What would you do differently

lucasart · Post by **lucasart** » Wed Jun 18, 2014 7:18 am

I'm in the process of rewriting DiscoCheck. Of course, a lot of quasi copy paste makes it much easier than actually writing an engine from scratch. But I'm resisting the temptation of doing too much copy paste, because the goal of the exercise is to correct many of the wrong design choices I came to regret in DiscoCheck. Often the right design is not obvious at first, and comes with experience and how it interacts with stuff done much later in the engine.

Generally speaking the philosophy is to choose robustness, simplicity and flexibility over raw speed. For instance I will not use pseudo legal and phased move generator. That is just asking for bugs and problems down the road, for a speed gain that is not sufficient to justify it IMO.

My question, to all those who've written chess engines is: if you were restarting from scratch, what would you do differently?

mar · Post by **mar** » Wed Jun 18, 2014 10:32 am

I'd say that in my case the rewrite paid off.

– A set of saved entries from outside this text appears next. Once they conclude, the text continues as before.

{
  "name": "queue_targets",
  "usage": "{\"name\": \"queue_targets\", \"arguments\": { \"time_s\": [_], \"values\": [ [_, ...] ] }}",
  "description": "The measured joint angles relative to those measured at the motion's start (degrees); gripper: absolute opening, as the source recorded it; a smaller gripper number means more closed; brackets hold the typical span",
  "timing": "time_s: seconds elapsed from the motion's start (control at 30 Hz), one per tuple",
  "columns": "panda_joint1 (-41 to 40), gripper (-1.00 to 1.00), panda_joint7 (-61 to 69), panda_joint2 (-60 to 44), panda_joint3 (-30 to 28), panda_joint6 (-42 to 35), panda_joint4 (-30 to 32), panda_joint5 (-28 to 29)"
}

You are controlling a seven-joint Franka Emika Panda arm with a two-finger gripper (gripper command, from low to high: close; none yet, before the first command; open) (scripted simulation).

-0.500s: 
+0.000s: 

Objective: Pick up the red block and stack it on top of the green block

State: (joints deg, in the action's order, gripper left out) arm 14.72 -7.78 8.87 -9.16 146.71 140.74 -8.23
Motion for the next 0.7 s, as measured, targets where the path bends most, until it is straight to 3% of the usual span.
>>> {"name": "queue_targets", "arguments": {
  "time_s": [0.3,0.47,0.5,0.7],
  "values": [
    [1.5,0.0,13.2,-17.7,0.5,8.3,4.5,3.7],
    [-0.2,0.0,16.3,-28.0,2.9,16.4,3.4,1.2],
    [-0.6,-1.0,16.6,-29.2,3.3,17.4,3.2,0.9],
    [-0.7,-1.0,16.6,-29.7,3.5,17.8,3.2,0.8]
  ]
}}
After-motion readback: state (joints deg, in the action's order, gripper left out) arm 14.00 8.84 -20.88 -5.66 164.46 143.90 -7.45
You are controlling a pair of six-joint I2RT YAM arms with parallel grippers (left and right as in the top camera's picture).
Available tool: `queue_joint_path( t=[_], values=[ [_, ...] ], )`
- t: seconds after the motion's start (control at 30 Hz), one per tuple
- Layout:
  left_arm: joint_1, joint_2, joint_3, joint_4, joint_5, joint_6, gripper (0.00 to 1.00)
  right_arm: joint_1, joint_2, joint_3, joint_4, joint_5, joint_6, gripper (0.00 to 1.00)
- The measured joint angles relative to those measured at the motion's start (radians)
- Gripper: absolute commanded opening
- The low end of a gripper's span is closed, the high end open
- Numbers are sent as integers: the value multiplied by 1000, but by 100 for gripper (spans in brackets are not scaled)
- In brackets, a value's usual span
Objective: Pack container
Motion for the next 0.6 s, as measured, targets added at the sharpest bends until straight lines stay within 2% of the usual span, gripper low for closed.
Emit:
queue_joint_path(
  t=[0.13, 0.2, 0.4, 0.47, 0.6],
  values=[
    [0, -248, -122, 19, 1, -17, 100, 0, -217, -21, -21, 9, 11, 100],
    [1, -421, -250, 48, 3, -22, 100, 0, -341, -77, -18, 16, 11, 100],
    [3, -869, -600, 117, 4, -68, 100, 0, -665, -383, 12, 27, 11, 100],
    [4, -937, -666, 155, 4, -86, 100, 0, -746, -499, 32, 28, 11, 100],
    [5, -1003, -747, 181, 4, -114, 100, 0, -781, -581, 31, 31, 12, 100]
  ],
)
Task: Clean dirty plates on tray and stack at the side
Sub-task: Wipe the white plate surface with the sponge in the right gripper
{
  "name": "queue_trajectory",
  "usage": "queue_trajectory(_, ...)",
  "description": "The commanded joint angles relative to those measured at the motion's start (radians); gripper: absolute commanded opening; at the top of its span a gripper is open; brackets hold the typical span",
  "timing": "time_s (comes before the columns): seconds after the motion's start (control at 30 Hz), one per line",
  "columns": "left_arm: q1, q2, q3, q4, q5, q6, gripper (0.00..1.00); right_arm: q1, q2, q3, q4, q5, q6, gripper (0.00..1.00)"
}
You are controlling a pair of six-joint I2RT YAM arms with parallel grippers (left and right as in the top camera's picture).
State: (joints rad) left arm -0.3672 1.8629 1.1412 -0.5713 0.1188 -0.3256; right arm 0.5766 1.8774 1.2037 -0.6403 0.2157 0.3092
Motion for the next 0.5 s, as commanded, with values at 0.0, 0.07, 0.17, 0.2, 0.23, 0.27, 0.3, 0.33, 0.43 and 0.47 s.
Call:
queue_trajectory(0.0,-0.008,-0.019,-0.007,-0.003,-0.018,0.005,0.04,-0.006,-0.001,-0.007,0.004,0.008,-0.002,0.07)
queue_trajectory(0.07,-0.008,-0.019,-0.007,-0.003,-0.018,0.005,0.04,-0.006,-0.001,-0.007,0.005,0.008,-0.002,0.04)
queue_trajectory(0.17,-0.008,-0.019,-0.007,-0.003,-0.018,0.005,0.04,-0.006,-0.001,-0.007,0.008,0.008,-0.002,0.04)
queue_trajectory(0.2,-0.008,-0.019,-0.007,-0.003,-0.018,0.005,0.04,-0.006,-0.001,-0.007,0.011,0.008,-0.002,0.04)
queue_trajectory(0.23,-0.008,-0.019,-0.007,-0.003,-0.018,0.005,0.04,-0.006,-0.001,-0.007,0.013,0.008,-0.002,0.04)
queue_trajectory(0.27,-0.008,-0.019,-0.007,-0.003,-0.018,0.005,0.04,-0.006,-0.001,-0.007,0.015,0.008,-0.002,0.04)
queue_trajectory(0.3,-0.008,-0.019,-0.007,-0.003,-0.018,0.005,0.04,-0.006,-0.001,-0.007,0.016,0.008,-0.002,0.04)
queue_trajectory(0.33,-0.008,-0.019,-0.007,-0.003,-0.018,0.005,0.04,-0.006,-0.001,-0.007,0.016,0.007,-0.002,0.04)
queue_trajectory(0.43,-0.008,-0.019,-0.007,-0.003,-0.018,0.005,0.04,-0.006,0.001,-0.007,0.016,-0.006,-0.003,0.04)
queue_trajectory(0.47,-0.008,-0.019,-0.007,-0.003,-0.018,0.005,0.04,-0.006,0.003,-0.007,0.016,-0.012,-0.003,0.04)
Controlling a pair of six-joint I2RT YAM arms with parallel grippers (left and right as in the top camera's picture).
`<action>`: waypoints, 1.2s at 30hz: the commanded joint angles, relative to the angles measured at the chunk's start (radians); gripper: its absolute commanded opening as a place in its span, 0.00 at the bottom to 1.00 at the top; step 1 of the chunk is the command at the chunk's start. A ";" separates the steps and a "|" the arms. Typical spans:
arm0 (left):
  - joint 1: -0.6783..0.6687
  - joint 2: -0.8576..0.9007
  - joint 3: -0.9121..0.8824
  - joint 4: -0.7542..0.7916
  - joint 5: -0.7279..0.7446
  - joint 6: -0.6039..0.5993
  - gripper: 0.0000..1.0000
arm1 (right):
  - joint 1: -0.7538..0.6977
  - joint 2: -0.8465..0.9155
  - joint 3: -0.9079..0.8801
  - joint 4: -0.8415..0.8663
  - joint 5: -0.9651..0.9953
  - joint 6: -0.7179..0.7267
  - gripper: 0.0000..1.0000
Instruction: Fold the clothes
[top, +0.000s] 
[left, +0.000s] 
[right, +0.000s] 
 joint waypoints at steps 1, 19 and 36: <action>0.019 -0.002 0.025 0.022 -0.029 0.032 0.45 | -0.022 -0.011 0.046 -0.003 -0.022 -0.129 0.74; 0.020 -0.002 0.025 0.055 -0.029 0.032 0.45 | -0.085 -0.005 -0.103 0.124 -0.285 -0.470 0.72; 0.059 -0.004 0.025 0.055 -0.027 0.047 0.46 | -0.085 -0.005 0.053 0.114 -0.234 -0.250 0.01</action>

There is a couple of things that I'd consider doing differently:

- too complicated do move (or make/unmake if you wish), castling and FRC-related hacks, OTOH I incrementally update material key and psq tables
- complicated isLegal test on hashtable/killers (after a couple of bugs in this routine I simply wrote brute-force validation, generating all possibile move combinations)
- maybe too many flags/move that have to be verified (complicates legality testing)
- full legal move generator instead of phased? but phased has one nice merit, you can write if ( phase >= quiet ) instead of if ( move != hashmove && move != killer1 && move != killer2 && move != good_capture ) etc.
OTOH I can't detect single-reply that way
- use less templated functions with constant parameters (inflates binary, color-blind code seems the way to go - IIRC this is what Steve does in Maverick).
also the constant-argument template approach is problematic when I want to use specific versions based variables where I had to write wrappers
- using simple insertion sort instead of std::sort

What I'm happy with:
- that I used pre-11 C++ (avoiding buggy std libs and clever constructs)

What I did to improve robustness:
- asserts (obviously)
- compile across different compilers (the more the better)
- use valgrind
- use static analysis tools that can detect trivial problems like typos etc. (only drawback is there can be false positives)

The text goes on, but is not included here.